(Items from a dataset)
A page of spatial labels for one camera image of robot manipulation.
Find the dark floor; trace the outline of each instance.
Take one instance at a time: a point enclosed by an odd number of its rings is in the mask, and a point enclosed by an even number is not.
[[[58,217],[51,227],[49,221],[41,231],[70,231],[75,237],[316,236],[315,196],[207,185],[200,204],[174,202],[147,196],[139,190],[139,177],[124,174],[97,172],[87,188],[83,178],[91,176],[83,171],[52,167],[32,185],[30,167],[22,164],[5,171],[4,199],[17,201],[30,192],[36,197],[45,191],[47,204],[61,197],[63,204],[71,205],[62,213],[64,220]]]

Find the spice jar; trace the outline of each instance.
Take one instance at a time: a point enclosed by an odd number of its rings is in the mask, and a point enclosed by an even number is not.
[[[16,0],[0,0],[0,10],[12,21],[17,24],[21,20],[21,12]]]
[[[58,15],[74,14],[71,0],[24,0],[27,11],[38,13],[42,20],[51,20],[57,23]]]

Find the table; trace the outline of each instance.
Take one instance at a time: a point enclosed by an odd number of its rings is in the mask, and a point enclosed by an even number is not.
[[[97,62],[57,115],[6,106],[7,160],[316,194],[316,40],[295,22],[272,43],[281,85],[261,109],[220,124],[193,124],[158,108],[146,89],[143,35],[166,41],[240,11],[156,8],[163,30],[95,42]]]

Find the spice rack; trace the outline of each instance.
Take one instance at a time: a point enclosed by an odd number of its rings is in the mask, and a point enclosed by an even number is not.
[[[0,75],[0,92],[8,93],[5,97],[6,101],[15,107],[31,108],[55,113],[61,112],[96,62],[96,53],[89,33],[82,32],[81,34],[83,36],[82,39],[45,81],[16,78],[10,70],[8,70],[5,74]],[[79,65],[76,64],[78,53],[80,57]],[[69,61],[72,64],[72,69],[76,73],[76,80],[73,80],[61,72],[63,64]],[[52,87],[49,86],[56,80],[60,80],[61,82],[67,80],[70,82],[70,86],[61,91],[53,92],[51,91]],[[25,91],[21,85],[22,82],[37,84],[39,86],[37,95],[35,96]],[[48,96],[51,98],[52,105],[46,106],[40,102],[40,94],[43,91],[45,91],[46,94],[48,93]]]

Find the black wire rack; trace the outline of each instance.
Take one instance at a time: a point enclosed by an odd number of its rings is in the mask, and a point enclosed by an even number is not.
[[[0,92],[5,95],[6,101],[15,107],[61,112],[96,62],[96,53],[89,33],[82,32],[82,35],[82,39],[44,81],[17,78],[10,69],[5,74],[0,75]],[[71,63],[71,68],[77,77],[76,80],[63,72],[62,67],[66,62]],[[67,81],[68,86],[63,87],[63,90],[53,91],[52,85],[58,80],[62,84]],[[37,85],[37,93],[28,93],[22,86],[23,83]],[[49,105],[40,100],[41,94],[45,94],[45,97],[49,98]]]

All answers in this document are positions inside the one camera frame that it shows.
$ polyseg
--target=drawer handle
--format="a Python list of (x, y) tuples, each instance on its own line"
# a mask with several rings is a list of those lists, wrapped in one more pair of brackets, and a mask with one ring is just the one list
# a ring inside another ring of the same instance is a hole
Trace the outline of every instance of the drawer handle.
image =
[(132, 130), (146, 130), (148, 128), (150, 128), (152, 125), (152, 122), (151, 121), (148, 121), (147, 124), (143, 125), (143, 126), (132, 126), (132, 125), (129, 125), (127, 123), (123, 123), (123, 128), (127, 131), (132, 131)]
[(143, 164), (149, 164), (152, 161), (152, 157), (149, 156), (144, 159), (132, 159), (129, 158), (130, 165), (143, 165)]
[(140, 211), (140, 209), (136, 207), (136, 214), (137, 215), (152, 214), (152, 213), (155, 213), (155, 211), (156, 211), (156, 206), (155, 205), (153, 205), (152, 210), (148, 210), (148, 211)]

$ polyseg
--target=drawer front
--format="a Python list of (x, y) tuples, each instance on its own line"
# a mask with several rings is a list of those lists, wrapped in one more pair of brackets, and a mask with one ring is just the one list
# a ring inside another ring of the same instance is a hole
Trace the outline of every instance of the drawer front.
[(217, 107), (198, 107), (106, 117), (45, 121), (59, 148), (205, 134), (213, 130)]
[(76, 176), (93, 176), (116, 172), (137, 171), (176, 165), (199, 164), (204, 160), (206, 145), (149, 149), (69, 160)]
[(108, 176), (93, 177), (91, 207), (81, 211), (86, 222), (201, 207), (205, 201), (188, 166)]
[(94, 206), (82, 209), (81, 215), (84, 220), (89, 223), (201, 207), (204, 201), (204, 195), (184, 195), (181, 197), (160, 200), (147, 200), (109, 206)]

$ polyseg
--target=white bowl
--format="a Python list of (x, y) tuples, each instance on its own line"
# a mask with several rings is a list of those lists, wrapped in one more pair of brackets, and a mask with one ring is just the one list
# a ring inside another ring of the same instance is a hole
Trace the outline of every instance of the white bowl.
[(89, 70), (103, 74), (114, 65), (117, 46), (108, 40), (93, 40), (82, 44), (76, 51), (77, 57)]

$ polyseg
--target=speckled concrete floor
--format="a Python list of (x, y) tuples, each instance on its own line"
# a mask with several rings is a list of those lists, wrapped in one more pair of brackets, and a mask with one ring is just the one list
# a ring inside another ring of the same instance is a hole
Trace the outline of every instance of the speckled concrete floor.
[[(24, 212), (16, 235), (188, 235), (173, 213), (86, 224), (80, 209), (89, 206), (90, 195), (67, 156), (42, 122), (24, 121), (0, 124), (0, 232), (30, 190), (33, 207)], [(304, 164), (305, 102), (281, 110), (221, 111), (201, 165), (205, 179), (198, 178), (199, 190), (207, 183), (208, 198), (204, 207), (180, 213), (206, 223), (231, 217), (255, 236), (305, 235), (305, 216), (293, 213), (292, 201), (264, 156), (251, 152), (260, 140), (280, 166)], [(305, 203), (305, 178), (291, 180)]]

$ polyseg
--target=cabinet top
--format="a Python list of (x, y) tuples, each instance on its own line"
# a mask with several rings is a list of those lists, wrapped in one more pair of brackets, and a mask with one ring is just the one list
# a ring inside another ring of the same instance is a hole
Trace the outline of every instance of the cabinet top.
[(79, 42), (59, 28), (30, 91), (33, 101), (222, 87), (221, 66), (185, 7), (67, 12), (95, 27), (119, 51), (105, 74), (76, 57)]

◆ **Task**:
Your task is to repeat the data exactly, with nothing left out.

◆ **Reply**:
A page of spatial labels for one camera image of robot manipulation.
Find the dark floor; trace the outline of each instance.
Take one instance at a time: a point enclosed by an odd number of its rings is in the mask, and a point enclosed by an even number is not.
[[[58,217],[51,227],[49,221],[41,231],[70,231],[75,237],[316,236],[315,196],[207,185],[200,204],[174,202],[147,196],[139,190],[139,177],[124,174],[97,172],[87,188],[83,178],[91,176],[83,171],[52,167],[32,185],[30,167],[22,164],[5,171],[4,199],[17,201],[30,192],[36,197],[45,191],[47,204],[61,197],[63,204],[71,205],[62,213],[64,220]]]

Find the spice jar; trace the outline of each instance.
Take one instance at a time: a point enclosed by an odd number of its rings is in the mask, and a point enclosed by an even number is not.
[[[16,0],[0,0],[0,10],[12,21],[17,24],[21,20],[21,12]]]
[[[58,15],[74,14],[71,0],[24,0],[27,11],[38,13],[42,20],[51,20],[57,23]]]

Find the table; trace the outline of each instance.
Take one instance at a time: a point enclosed by an odd number of its rings is in the mask, and a point enclosed by an even number is not.
[[[97,62],[57,115],[6,106],[7,160],[316,194],[316,40],[295,22],[272,43],[281,85],[261,109],[220,124],[193,124],[158,108],[146,89],[143,35],[166,41],[240,11],[156,8],[163,30],[95,42]]]

Find the spice rack; trace the outline of each instance.
Take one instance at a time: a point enclosed by an odd number of its rings is in the mask, and a point enclosed by an even number is not.
[[[0,75],[0,92],[8,93],[5,97],[6,101],[15,107],[31,108],[55,113],[61,112],[96,62],[96,53],[89,33],[82,32],[81,34],[83,36],[82,39],[45,81],[16,78],[10,70],[8,70],[5,74]],[[79,65],[76,64],[78,53],[80,57]],[[69,61],[72,64],[72,69],[76,73],[76,80],[73,80],[61,72],[63,64]],[[52,87],[49,86],[56,80],[60,80],[61,82],[67,80],[70,82],[70,86],[61,91],[53,92],[51,91]],[[25,91],[21,85],[22,82],[37,84],[39,86],[37,95],[35,96]],[[48,96],[51,98],[52,105],[46,106],[40,102],[40,94],[43,91],[45,91],[46,94],[48,93]]]

Find the black wire rack; trace the outline of each instance.
Take one instance at a time: a point enclosed by an odd number of its rings is in the mask, and a point enclosed by an even number is not.
[[[0,92],[5,95],[6,101],[15,107],[61,112],[96,62],[96,53],[89,33],[82,32],[82,35],[82,39],[44,81],[17,78],[10,69],[5,74],[0,75]],[[71,63],[71,68],[77,77],[76,80],[63,72],[62,67],[66,62]],[[67,81],[68,86],[63,87],[63,90],[53,91],[52,85],[58,80],[62,84]],[[37,85],[37,93],[28,93],[22,86],[23,83]],[[49,105],[40,100],[41,94],[45,94],[45,97],[49,98]]]

All answers in this document are positions inside the one camera frame that it shows.
$ polyseg
--target=drawer handle
--format="a Python list of (x, y) tuples, each instance on its own line"
# a mask with several rings is a list of those lists, wrapped in one more pair of brackets, and a mask with one ring is just the one list
# a ring inside another ring of the same instance is a hole
Trace the outline of every instance of the drawer handle.
image =
[(132, 130), (146, 130), (148, 128), (150, 128), (152, 125), (152, 122), (151, 121), (148, 121), (147, 124), (143, 125), (143, 126), (132, 126), (132, 125), (129, 125), (127, 123), (123, 123), (123, 128), (127, 131), (132, 131)]
[(143, 164), (149, 164), (152, 161), (152, 157), (149, 156), (144, 159), (132, 159), (129, 158), (130, 165), (143, 165)]
[(140, 211), (140, 209), (136, 207), (136, 214), (137, 215), (152, 214), (152, 213), (155, 213), (155, 211), (156, 211), (156, 206), (155, 205), (153, 205), (152, 210), (148, 210), (148, 211)]

$ polyseg
--target=drawer front
--format="a Python list of (x, y) tuples, each instance on its own line"
# a mask with several rings is a list of those lists, wrapped in one more pair of brackets, and a mask with one ring is just the one list
# a ring inside another ring of the same instance is a hole
Trace the outline of every instance of the drawer front.
[(217, 107), (198, 107), (106, 117), (45, 121), (59, 148), (205, 134), (213, 130)]
[(76, 176), (93, 176), (116, 172), (137, 171), (176, 165), (199, 164), (204, 160), (206, 145), (149, 149), (69, 160)]
[(108, 176), (93, 177), (91, 207), (81, 211), (86, 222), (201, 207), (205, 201), (188, 166)]
[(94, 206), (82, 209), (81, 215), (84, 220), (89, 223), (201, 207), (204, 201), (204, 195), (184, 195), (181, 197), (160, 200), (147, 200), (109, 206)]

$ polyseg
--target=white bowl
--format="a Python list of (x, y) tuples, each instance on its own line"
# a mask with several rings is a list of those lists, wrapped in one more pair of brackets, and a mask with one ring is just the one list
# a ring inside another ring of the same instance is a hole
Trace the outline of every instance of the white bowl.
[(89, 70), (103, 74), (114, 65), (117, 46), (108, 40), (93, 40), (82, 44), (76, 51), (77, 57)]

$ polyseg
--target=speckled concrete floor
--format="a Python list of (x, y) tuples, each instance on its own line"
# a mask with several rings is a list of those lists, wrapped in one more pair of brackets, and a mask with one ring is just the one list
# a ring inside another ring of the same instance is a hole
Trace the outline of every instance of the speckled concrete floor.
[[(24, 212), (16, 235), (188, 235), (173, 213), (86, 224), (80, 209), (89, 206), (90, 195), (67, 156), (42, 122), (24, 121), (0, 124), (0, 232), (30, 190), (33, 207)], [(304, 164), (305, 102), (281, 110), (221, 111), (201, 165), (205, 179), (198, 178), (199, 190), (207, 183), (208, 198), (204, 207), (180, 213), (206, 223), (231, 217), (255, 236), (305, 235), (305, 216), (293, 213), (292, 201), (264, 156), (251, 152), (260, 140), (280, 166)], [(305, 203), (305, 178), (291, 180)]]

$ polyseg
--target=cabinet top
--format="a Python list of (x, y) tuples, each instance on its own line"
# a mask with several rings is a list of those lists, wrapped in one more pair of brackets, and a mask with one ring is just the one list
# a ring inside another ring of the same instance is a hole
Trace the outline of every instance of the cabinet top.
[(79, 42), (59, 28), (30, 91), (33, 101), (222, 87), (221, 66), (185, 7), (67, 12), (95, 27), (119, 51), (105, 74), (76, 57)]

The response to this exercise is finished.